Juin 2000. Nous avons déménagé il y a deux mois. Ma mère est morte cet hiver et je revois Thierry, de temps en temps. Pour les quinze ans d'Antoine, nous avons été tous les trois au théâtre, puis au restaurant. Nous avons beaucoup ri, un peu comme au temps du Scrabble et des béquilles de Thierry. Justement, on en a parlé ce soir-là. Cette gaieté m'a fait du bien, je ne reçois plus de courrier de Stéphane depuis presque un an et demi. Sa dernière photo date d'il y a quatre ans. Et malgré tout cela, à chaque rentrée littéraire, ma respiration s'accélère lorsqu'on présente les romans étrangers, américains. J'attends encore un signe.
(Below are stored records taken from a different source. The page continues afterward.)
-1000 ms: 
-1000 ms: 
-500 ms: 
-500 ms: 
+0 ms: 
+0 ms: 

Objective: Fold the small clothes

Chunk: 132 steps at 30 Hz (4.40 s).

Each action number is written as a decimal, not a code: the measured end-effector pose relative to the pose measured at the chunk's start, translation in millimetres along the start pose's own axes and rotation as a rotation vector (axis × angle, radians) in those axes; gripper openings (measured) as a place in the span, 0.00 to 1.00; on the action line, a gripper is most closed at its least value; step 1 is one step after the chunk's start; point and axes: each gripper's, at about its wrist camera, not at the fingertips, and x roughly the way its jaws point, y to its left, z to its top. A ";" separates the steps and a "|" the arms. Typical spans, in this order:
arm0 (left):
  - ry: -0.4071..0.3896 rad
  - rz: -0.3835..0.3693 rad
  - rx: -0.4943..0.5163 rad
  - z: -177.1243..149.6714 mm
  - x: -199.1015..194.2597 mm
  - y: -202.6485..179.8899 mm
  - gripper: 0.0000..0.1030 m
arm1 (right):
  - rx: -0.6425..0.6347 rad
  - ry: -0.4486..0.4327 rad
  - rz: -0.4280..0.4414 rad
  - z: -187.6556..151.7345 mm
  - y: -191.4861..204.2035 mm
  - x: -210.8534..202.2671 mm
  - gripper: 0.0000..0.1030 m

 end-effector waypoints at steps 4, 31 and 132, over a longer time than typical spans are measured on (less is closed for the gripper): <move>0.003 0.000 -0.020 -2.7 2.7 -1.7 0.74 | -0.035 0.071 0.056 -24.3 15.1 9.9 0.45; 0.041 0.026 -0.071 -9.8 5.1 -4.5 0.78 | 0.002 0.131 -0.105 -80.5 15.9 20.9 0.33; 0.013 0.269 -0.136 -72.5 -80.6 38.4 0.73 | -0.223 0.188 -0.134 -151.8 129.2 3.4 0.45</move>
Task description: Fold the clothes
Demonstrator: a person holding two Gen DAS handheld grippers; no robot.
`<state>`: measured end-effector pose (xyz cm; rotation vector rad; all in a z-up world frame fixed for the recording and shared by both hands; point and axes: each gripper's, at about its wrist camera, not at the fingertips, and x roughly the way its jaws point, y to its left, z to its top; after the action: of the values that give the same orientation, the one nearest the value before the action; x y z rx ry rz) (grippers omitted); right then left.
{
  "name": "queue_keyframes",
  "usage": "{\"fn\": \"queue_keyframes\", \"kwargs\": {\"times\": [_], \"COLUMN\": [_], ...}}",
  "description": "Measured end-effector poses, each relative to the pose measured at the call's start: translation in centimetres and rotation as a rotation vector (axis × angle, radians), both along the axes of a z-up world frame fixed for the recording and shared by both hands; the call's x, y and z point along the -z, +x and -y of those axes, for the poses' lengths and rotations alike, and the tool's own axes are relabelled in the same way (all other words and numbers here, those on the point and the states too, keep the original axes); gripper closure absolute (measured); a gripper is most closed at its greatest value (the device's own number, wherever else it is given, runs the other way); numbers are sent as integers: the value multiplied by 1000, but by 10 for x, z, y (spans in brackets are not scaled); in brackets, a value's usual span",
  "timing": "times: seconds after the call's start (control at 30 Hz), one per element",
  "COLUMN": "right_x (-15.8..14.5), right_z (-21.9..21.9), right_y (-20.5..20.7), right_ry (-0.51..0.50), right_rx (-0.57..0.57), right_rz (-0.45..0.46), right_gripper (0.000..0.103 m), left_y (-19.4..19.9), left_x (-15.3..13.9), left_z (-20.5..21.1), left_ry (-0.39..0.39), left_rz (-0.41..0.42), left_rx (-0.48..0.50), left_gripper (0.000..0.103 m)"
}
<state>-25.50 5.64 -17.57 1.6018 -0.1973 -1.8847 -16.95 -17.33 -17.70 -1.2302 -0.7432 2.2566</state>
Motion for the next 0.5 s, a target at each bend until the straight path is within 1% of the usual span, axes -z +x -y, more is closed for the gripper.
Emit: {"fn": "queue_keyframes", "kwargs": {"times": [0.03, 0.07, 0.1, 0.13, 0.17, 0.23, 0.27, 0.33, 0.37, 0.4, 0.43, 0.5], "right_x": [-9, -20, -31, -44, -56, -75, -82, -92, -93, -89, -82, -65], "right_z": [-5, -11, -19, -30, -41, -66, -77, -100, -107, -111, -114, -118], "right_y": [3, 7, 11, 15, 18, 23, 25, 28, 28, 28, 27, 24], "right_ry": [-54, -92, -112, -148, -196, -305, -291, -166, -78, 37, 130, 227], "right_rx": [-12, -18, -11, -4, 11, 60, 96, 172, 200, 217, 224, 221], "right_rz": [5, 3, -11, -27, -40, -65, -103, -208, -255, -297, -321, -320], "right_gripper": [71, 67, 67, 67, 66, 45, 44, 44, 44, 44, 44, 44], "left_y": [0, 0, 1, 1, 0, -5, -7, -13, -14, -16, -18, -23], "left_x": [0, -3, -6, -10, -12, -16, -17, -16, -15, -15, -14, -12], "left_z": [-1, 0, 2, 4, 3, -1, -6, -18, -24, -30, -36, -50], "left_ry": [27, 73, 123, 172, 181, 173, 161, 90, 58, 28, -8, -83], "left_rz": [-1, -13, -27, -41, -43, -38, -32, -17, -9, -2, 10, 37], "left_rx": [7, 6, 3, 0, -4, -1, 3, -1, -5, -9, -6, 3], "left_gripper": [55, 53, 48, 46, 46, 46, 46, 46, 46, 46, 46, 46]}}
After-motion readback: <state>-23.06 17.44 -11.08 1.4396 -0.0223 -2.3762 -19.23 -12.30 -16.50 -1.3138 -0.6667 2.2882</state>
   Il est arrivé ce matin, dans une enveloppe bleu clair, je me suis fait traduire les mots par un voisin. Une femme m'annonçait que Stéphane qui avait vécu chez elle pendant seize ans, près de la gare routière de Corpus Christi, était mort, renversé par un autobus scolaire. Elle n'avait jamais vraiment su d'où venait cet homme un peu sauvage qu'elle avait accueilli comme son fils, mais avait trouvé mon adresse et m'écrivait en m'assurant que Dieu veillerait sur Stéphane, sur elle et sur moi.
   Un lourd bus jaune aura donc été la fusée que Stéphane a attendue sereinement toute sa vie, j'espère que la mort l'aura enfin poussé là où il voulait aller : vers l'infini et au-delà. Cela ne va pas me consoler.